→ **Stored dataset items**

------------

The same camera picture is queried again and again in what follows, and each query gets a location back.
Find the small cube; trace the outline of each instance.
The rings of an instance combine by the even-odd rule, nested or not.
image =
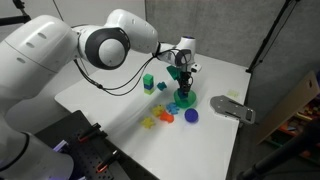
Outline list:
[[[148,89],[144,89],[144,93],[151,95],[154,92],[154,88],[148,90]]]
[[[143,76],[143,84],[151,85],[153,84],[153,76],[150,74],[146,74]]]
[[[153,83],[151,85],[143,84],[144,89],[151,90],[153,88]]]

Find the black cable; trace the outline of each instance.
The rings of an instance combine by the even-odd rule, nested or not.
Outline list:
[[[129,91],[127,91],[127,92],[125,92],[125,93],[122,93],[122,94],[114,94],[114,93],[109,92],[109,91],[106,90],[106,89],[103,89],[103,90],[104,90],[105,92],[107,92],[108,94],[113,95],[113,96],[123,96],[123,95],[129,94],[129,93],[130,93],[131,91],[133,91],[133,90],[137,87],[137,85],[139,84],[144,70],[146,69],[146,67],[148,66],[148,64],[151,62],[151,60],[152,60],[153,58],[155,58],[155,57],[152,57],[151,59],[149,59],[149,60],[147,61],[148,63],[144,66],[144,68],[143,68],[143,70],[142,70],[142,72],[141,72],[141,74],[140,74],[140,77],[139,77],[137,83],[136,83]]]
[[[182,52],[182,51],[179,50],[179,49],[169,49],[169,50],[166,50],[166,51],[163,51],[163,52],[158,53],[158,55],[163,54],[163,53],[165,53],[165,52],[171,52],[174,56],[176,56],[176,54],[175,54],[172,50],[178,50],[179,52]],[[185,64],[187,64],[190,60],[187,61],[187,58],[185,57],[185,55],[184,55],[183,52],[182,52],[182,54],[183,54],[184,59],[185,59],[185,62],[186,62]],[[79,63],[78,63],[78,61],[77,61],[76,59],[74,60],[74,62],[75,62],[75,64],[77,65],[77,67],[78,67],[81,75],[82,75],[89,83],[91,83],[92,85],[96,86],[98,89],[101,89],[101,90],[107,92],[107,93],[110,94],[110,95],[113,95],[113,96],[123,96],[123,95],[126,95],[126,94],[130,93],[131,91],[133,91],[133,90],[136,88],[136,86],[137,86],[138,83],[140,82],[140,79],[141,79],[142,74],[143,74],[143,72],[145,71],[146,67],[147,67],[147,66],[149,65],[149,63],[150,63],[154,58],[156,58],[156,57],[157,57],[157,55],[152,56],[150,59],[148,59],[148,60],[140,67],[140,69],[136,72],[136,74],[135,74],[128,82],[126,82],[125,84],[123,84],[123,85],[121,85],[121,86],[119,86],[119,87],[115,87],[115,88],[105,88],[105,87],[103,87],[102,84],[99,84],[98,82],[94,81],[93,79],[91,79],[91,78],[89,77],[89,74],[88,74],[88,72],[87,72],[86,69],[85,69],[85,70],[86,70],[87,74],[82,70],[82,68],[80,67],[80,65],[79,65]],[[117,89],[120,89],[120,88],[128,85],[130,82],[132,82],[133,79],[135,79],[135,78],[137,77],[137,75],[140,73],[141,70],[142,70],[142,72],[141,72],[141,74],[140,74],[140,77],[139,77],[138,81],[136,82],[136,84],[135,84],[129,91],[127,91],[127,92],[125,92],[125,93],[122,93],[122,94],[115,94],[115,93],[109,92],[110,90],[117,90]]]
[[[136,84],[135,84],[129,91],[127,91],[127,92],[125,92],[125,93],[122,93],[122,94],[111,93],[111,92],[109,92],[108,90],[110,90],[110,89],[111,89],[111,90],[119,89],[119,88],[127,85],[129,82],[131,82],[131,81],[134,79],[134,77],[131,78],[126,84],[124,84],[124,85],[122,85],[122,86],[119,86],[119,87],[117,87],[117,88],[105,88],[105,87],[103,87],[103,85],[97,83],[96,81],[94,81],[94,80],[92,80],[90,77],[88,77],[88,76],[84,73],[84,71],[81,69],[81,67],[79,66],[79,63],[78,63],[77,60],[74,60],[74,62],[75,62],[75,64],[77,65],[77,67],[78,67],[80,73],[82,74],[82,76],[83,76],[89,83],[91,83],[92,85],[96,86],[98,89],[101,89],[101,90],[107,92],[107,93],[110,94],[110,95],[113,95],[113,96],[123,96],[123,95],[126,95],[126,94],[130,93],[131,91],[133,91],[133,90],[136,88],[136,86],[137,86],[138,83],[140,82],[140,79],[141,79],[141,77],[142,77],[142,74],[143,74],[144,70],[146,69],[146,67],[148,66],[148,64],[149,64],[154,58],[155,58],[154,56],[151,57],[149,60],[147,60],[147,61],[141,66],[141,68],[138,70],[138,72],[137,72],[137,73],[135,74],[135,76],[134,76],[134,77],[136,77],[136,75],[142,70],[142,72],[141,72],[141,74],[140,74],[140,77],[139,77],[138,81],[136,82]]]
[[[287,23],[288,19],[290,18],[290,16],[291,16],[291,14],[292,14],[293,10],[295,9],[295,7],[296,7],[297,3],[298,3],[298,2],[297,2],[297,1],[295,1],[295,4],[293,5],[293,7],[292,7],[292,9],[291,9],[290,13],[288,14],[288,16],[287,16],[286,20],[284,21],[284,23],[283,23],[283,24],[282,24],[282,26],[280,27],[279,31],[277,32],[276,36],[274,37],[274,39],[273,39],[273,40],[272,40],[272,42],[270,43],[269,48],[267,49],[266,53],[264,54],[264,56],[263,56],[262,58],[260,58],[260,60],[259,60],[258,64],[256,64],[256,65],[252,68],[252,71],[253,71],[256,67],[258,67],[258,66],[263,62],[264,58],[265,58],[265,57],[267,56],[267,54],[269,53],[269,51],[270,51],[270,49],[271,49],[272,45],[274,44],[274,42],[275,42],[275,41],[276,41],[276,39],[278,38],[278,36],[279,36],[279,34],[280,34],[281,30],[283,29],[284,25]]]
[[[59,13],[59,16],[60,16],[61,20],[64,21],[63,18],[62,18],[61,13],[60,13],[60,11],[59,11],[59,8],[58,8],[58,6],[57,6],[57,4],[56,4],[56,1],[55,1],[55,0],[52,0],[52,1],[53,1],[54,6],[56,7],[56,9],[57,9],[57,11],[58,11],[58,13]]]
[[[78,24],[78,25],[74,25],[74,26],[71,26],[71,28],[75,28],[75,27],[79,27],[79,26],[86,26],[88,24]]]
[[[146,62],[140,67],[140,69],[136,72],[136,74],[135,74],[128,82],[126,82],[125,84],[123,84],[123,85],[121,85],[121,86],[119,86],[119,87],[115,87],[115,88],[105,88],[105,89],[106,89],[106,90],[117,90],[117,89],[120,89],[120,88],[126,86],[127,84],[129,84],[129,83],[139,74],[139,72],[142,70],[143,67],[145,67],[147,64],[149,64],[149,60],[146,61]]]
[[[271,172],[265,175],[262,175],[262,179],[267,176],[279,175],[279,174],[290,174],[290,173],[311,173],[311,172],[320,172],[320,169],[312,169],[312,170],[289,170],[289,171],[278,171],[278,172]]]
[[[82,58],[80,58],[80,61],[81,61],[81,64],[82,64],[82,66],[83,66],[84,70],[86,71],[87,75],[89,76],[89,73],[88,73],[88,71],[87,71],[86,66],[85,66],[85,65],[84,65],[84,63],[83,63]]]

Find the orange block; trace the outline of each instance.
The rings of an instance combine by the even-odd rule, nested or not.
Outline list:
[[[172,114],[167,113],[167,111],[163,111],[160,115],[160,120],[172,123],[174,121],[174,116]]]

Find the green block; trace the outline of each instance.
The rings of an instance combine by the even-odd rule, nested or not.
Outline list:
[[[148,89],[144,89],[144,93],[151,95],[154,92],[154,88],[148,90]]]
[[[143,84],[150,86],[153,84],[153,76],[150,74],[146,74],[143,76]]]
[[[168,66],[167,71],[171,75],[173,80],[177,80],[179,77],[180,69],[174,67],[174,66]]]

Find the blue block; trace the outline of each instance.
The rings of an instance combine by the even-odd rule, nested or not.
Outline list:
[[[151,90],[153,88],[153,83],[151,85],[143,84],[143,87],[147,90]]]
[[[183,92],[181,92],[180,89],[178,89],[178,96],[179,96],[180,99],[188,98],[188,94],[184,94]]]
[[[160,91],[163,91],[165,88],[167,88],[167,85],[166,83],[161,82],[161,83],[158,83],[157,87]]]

------------

→ **Work request**
The response consists of the lines above that contain "trace".

→ **Solution for this exercise**
Find the small cube; trace the outline of each instance.
Find the black cable; trace the outline of each instance.
Find the orange block; trace the outline of each instance.
Find the green block; trace the outline of each instance.
Find the blue block; trace the outline of each instance.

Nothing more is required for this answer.